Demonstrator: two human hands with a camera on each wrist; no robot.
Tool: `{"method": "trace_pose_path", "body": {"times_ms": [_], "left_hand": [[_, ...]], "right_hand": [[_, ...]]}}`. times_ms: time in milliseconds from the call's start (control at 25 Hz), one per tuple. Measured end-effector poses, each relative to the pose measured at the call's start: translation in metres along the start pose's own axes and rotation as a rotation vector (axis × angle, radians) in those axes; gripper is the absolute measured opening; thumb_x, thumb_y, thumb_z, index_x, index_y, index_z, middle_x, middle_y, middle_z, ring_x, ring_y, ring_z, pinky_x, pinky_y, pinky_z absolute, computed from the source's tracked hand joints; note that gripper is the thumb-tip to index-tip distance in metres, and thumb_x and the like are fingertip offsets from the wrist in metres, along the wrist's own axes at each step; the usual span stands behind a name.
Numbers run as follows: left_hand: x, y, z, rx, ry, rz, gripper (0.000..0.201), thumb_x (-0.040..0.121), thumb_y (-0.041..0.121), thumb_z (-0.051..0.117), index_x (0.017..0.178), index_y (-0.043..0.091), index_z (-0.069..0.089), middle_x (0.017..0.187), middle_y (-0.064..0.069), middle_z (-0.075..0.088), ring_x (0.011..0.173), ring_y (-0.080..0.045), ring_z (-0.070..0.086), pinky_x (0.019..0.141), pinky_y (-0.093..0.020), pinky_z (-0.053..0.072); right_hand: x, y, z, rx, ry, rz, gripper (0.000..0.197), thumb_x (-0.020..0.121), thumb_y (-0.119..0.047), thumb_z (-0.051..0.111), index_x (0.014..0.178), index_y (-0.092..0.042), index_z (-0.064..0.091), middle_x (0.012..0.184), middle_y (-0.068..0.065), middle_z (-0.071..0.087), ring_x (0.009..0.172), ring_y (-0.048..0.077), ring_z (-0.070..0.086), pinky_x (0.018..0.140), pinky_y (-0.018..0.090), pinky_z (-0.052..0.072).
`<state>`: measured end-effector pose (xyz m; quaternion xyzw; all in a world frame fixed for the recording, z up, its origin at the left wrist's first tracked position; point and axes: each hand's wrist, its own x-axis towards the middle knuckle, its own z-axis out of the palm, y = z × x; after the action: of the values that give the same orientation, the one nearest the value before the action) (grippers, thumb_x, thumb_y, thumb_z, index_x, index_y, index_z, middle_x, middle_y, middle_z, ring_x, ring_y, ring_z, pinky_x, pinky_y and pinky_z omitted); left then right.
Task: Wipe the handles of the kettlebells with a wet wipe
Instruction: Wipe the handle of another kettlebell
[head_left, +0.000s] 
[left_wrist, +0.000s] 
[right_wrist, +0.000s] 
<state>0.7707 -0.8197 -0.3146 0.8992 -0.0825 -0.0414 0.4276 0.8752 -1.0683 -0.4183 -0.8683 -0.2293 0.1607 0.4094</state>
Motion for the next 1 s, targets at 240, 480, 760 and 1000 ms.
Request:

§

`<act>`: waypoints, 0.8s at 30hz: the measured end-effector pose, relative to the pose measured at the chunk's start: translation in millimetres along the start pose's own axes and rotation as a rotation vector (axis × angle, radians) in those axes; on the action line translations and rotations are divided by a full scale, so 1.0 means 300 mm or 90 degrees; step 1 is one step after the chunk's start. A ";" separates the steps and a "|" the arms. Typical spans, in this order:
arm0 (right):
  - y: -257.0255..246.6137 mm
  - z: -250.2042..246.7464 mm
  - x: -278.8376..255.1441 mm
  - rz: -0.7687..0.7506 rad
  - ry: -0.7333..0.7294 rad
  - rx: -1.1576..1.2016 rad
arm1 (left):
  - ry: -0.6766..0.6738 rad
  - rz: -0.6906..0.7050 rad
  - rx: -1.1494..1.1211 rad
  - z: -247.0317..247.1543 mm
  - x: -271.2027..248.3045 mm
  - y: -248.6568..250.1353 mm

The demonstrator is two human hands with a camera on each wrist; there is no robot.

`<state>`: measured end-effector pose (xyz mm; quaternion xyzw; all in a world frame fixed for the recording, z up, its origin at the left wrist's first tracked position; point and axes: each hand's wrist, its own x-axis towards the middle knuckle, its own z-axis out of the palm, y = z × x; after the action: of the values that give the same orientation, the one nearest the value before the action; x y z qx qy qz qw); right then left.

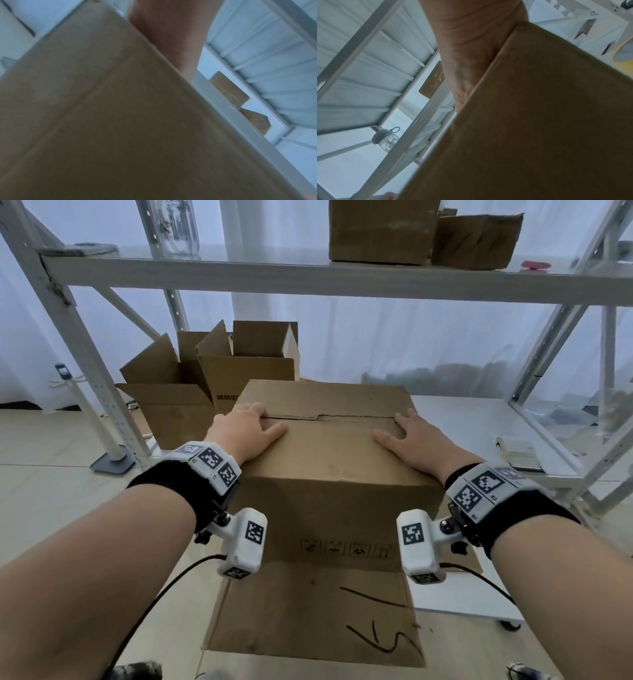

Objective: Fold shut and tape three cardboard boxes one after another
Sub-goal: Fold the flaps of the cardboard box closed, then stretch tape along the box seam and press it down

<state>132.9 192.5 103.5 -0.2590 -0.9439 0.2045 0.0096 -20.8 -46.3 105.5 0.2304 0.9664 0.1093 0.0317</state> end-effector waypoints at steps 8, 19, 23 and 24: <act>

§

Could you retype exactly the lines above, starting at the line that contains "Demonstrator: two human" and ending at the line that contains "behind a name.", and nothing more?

• ANSWER TO THE PROBLEM:
Demonstrator: two human hands with a camera on each wrist; no robot.
Tool: `{"method": "trace_pose_path", "body": {"times_ms": [_], "left_hand": [[_, ...]], "right_hand": [[_, ...]]}}`. times_ms: time in milliseconds from the call's start (control at 25 Hz), one per tuple. Measured end-effector poses, each relative to the pose measured at the call's start: translation in metres along the start pose's own axes and rotation as a rotation vector (axis × angle, radians) in those axes; gripper is the absolute measured opening; thumb_x, thumb_y, thumb_z, index_x, index_y, index_z, middle_x, middle_y, middle_z, ring_x, ring_y, ring_z, pinky_x, pinky_y, pinky_z absolute, computed from the source's tracked hand joints; note that gripper is the thumb-tip to index-tip distance in metres, and thumb_x and the like are fingertip offsets from the wrist in metres, along the wrist's own axes at each step; the usual span stands behind a name.

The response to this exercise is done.